··· Data provided ···

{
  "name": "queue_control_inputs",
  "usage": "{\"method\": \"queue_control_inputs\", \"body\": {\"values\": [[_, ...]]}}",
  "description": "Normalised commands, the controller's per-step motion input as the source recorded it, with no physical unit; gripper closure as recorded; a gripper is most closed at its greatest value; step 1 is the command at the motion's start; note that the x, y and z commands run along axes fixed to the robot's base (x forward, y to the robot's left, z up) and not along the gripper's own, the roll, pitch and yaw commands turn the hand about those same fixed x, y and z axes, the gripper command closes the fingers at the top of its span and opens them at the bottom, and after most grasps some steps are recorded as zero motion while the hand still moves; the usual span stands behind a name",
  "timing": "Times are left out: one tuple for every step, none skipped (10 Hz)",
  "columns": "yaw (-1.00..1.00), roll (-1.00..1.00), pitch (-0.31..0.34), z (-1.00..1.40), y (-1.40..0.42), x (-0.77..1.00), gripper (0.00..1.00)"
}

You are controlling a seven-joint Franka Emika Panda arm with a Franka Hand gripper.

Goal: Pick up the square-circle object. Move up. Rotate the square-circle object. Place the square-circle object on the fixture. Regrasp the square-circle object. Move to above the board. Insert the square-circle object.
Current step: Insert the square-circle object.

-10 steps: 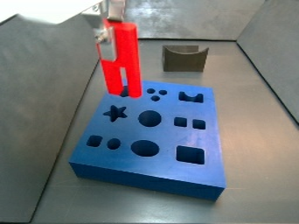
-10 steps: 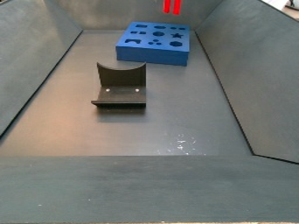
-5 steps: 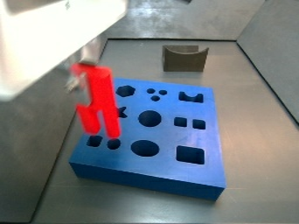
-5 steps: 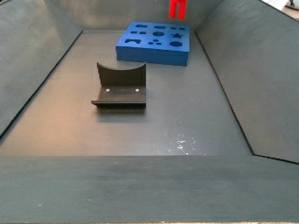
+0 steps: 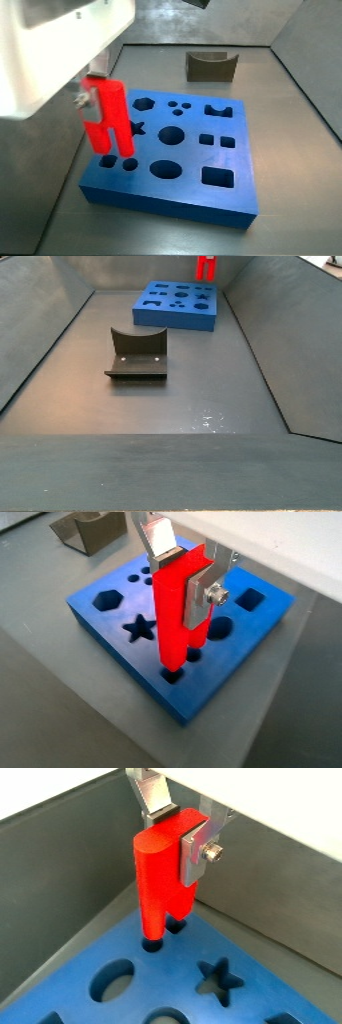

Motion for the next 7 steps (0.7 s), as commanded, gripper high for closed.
{"method": "queue_control_inputs", "body": {"values": [[0.05,0.0,0.0,-0.06,0.0,0.0,1.0],[0.41,0.15,0.0,-0.09,-0.34,0.15,1.0],[0.6,0.15,0.0,-0.11,-0.09,0.25,1.0],[0.23,0.0,0.0,-0.05,0.0,0.0,1.0],[0.21,0.0,0.013,0.0,0.28,0.11,1.0],[0.0,-0.08,0.076,0.0,0.35,0.11,1.0],[0.0,0.05,0.024,-0.01,0.0,0.03,1.0]]}}
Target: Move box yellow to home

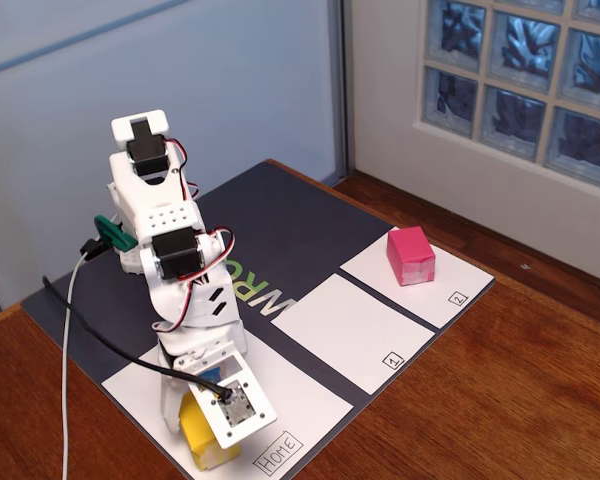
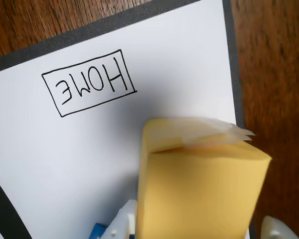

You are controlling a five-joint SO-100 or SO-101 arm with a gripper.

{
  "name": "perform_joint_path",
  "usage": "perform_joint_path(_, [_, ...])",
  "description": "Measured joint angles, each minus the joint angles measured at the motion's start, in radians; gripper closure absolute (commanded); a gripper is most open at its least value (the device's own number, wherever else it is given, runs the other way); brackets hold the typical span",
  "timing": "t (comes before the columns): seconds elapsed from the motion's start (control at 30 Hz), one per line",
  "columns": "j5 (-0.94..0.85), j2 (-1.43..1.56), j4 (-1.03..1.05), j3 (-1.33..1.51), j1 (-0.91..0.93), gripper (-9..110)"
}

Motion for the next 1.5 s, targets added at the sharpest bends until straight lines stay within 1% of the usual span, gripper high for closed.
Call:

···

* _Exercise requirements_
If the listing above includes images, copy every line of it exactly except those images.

* _Result for this exercise_
{
  "name": "queue_control_inputs",
  "usage": "{\"method\": \"queue_control_inputs\", \"body\": {\"values\": [[_, ...]]}}",
  "description": "Normalised commands, the controller's per-step motion input as the source recorded it, with no physical unit; gripper closure as recorded; a gripper is most closed at its greatest value; step 1 is the command at the motion's start; note that the x, y and z commands run along axes fixed to the robot's base (x forward, y to the robot's left, z up) and not along the gripper's own, the roll, pitch and yaw commands turn the hand about those same fixed x, y and z axes, the gripper command closes the fingers at the top of its span and opens them at the bottom, and after most grasps some steps are recorded as zero motion while the hand still moves; the usual span stands behind a name",
  "timing": "Times are left out: one tuple for every step, none skipped (10 Hz)",
  "columns": "yaw (-1.00..1.00), roll (-1.00..1.00), pitch (-0.31..0.34), z (-1.00..1.40), y (-1.40..0.42), x (-0.77..1.00), gripper (0.00..1.00)"
}

You are controlling a seven-joint Franka Emika Panda arm with a Franka Hand gripper.

Goal: Pick up the square-circle object. Move up. Rotate the square-circle object. Place the square-circle object on the fixture. Regrasp the square-circle object. Move to above the board. Insert the square-circle object.
Current step: Insert the square-circle object.

-10 steps: 
-10 steps: 
-5 steps: 
-5 steps: 
+0 steps: 

Motion for the next 7 steps (0.7 s), as commanded, gripper high for closed.
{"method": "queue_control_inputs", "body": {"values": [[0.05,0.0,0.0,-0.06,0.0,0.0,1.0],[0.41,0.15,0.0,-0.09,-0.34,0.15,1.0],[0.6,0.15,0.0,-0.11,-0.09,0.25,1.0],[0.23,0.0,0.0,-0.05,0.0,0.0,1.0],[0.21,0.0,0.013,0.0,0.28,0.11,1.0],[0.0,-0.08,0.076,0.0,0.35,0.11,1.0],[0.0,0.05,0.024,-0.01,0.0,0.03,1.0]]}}
Target: Move box yellow to home


You are controlling a five-joint SO-100 or SO-101 arm with a gripper.

{
  "name": "perform_joint_path",
  "usage": "perform_joint_path(_, [_, ...])",
  "description": "Measured joint angles, each minus the joint angles measured at the motion's start, in radians; gripper closure absolute (commanded); a gripper is most open at its least value (the device's own number, wherever else it is given, runs the other way); brackets hold the typical span",
  "timing": "t (comes before the columns): seconds elapsed from the motion's start (control at 30 Hz), one per line",
  "columns": "j5 (-0.94..0.85), j2 (-1.43..1.56), j4 (-1.03..1.05), j3 (-1.33..1.51), j1 (-0.91..0.93), gripper (-9..110)"
}

Motion for the next 1.5 s, targets added at the sharpest bends until straight lines stay within 1% of the usual span, gripper high for closed.
Call:

This exercise has no more to it.